I sit on the edge of her bed, wrinkling the coverlet I’ve just straightened, take her hand in mine, look at her brown spots. If we could connect them, I wonder, might we find our way? We used to joke how one looked like the state of Ohio, another like Texas. Her eyes are milky blue.

Your mother stopped by last night.

Did she.

I told her she needs new shoes. They squeak.

Imagine that.

I feel my hips and thighs spilling over the edge. She doesn’t eat, but I do. She always joked that when she was pregnant with me she ate for three: her, me and her mother, who kept telling her she needed to eat. I must be like those black birds, I think, fluffing myself to slow my metabolism, conserve energy. Because this is nothing. I know that once she flies off and leaves me, I’ll want to take off after her. I’ll hit that damn window over and over trying to follow.

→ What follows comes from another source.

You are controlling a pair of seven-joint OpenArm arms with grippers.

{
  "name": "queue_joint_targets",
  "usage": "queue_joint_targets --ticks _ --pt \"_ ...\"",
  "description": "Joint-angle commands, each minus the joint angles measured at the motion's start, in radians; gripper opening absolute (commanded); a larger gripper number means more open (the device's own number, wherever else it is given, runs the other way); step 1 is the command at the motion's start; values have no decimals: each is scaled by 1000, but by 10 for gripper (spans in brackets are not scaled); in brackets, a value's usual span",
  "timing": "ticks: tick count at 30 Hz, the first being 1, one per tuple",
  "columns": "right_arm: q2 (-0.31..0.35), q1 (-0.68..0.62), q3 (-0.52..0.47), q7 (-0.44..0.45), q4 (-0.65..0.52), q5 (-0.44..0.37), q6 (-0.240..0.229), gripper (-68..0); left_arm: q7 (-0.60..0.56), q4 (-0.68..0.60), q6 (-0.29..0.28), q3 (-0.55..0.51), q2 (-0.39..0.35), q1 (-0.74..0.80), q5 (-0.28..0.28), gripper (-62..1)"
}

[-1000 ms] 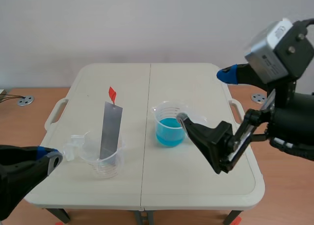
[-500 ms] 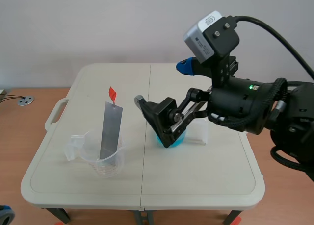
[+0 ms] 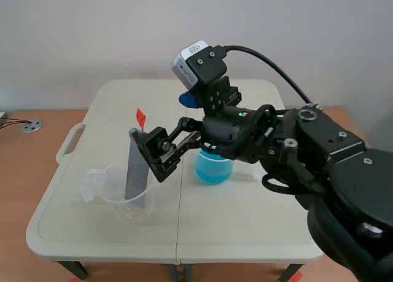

You know the women in the social hall, ma? 

No, not really.

There’s Bertha, and Jeanne, and Camilla, but I only know their names. They don’t even know themselves. Only Jeanne’s children come to visit. Last week, I gave Bertha and Camilla the rest of Ma’s candy. They gobbled it like the squirrels outside this window.

I was a mother once myself, you know.

You still are.

I am?

Look at that bird out there.

It must be a mother.

Why’s that, ma?

I don’t know. Don’t remember. Tell the mothers we’re ready.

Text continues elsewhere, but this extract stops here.